• **Task instructions**
Only one stretch of the records below is wanted: the lines from the one holding "<point>233,153</point>" through the one holding "<point>307,104</point>". Return it exactly, both ends included.

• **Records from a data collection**

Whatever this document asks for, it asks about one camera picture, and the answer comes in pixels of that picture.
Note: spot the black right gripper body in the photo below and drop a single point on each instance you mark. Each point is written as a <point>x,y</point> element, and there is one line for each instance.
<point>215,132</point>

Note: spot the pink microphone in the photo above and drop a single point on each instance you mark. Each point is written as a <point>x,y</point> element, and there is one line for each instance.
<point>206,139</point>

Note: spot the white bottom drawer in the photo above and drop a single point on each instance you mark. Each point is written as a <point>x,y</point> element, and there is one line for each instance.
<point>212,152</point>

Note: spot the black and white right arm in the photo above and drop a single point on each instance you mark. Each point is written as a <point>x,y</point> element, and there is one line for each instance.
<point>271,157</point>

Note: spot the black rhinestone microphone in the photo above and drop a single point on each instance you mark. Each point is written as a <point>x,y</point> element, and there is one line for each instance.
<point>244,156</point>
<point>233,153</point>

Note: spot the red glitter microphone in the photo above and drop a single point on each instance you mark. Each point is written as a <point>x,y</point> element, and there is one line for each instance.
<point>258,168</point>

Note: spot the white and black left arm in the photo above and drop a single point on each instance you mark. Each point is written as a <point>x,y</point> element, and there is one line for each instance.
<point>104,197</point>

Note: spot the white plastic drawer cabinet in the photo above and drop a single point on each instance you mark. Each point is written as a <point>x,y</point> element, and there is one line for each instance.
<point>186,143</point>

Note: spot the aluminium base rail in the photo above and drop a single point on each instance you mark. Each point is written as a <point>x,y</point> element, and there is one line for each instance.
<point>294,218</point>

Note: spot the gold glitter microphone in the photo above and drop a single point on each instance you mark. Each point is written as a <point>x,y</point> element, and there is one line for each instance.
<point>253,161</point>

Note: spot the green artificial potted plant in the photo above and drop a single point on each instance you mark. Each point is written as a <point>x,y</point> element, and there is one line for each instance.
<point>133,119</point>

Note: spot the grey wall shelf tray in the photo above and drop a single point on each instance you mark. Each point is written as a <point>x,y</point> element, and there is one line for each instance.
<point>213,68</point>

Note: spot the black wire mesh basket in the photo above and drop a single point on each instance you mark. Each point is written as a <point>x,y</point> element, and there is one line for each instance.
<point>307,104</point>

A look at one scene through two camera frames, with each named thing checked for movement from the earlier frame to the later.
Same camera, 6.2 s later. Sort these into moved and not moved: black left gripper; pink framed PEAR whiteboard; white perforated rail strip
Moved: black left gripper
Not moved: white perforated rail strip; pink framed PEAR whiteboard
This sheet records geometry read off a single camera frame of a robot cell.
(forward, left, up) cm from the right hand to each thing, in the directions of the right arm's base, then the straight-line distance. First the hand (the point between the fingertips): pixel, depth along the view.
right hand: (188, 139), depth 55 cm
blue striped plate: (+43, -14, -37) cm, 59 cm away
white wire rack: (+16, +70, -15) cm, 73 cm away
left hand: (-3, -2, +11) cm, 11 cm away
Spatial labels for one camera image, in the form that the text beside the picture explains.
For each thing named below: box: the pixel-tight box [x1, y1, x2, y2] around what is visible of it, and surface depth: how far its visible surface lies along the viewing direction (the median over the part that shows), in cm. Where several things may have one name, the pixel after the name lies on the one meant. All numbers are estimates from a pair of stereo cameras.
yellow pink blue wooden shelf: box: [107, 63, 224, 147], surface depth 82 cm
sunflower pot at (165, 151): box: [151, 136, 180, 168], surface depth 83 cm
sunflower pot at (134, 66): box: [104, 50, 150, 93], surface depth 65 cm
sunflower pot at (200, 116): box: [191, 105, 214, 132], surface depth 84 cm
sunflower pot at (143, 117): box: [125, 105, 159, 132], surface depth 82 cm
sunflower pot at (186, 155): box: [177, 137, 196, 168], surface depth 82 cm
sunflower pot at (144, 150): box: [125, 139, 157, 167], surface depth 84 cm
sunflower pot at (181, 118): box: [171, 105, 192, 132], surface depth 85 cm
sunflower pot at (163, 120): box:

• **Your solution**
<point>233,153</point>

Note: spot the red glitter microphone in the photo above and drop a single point on each instance you mark. Each point is written as a <point>x,y</point> element, and there is one line for each instance.
<point>258,168</point>

Note: spot the white and black left arm in the photo above and drop a single point on each instance you mark. Each point is written as a <point>x,y</point> element, and there is one line for each instance.
<point>104,197</point>

Note: spot the white plastic drawer cabinet in the photo above and drop a single point on each instance you mark. Each point is written as a <point>x,y</point> element, and there is one line for each instance.
<point>186,143</point>

Note: spot the aluminium base rail in the photo above and drop a single point on each instance you mark. Each point is written as a <point>x,y</point> element, and there is one line for each instance.
<point>294,218</point>

Note: spot the gold glitter microphone in the photo above and drop a single point on each instance you mark. Each point is written as a <point>x,y</point> element, and there is one line for each instance.
<point>253,161</point>

Note: spot the green artificial potted plant in the photo above and drop a single point on each instance you mark. Each point is written as a <point>x,y</point> element, and there is one line for each instance.
<point>133,119</point>

Note: spot the grey wall shelf tray in the photo above and drop a single point on each instance you mark. Each point is written as a <point>x,y</point> element, and there is one line for each instance.
<point>213,68</point>

Note: spot the black wire mesh basket in the photo above and drop a single point on each instance you mark. Each point is written as a <point>x,y</point> element, and there is one line for each instance.
<point>307,104</point>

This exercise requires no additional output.